Ia menerangkan, penyidik juga menjadwalkan pemeriksaan lanjutan terhadap sopir taksi Green SM, Richard Rudolf Passelima (RRP) pada Kamis (7/5/2026). Selain itu, pihaknya akan memeriksa petugas pengawas stasiun dan Kepala Sinyal dan Telekomunikasi (Sintel) pada Jumat (8/5/2026).
“Masih dalam proses pemanggilan saksi dari Direktorat Jenderal Perkeretaapian yakni Agus Puryantoko, Catur Nugroho, Muhammad Arif Hosen dan Fajar Karisma Putra,” ujar Budi.
“Selain pemeriksaan saksi, penyidik juga akan melakukan klarifikasi dan wawancara terhadap saksi lain terkait kejadian. Kedua, mengirim surat kedua dan permohonan menghadirkan saksi kepada Direktorat Jenderal Perkeretaapian,” jelas Budi.
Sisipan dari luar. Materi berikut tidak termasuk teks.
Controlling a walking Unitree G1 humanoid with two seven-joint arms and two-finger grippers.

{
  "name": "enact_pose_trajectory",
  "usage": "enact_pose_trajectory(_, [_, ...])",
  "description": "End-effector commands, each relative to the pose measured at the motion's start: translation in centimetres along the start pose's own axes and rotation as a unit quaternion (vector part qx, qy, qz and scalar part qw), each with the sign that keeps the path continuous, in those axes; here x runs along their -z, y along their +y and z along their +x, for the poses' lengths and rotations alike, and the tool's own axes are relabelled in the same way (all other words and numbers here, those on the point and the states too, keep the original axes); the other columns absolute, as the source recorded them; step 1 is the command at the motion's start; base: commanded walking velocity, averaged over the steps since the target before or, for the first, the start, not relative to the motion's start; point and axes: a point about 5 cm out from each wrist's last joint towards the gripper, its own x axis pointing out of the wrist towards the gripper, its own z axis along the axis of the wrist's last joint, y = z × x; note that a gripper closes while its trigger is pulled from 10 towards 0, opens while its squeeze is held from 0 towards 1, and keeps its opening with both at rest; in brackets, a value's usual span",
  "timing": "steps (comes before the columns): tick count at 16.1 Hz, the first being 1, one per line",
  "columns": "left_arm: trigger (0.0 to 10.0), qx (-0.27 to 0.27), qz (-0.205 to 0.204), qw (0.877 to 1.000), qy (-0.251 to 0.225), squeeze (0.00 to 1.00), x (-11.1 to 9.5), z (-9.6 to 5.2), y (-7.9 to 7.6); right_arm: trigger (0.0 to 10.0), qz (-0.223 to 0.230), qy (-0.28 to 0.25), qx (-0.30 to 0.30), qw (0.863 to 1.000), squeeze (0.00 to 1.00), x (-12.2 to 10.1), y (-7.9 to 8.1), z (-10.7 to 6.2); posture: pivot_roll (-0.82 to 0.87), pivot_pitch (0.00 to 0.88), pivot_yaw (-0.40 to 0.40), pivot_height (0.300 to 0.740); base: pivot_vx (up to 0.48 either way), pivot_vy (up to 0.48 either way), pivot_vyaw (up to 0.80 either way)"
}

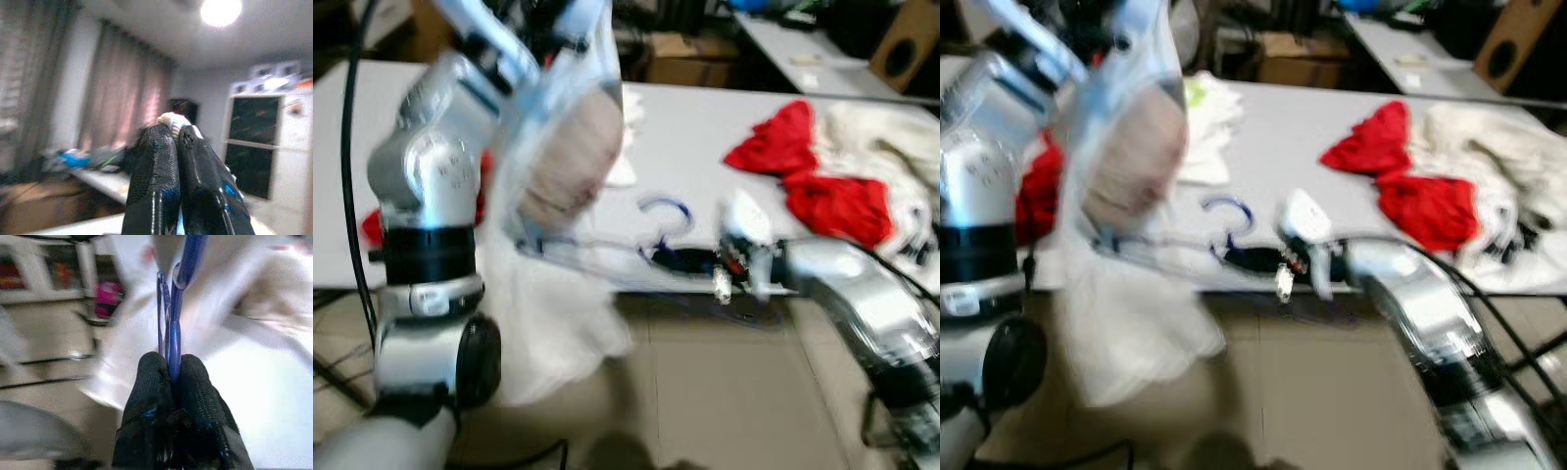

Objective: Hang hanger

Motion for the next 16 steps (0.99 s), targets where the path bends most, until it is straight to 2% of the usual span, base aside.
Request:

Selain itu, polisi berkoordinasi dengan Dinas Perhubungan Kota Bekasi, mengajukan permohonan penyitaan barang bukti dan mengajukan permohonan pembuatan gambar sketsa tempat kejadian perkara.
Kepolisian juga menghadirkan saksi ahli dari Pusat Laboratorium Forensik dan menindaklanjuti hasil visum korban dari rumah sakit.
Sebagaimana diketahui, KA Argo Bromo Anggrek menabrak KRL di Stasiun Bekasi Timur, Senin (27/4/2026) malam. Peristiwa itu menyebabkan 16 orang meninggal dunia dan 90 orang lainnya terluka.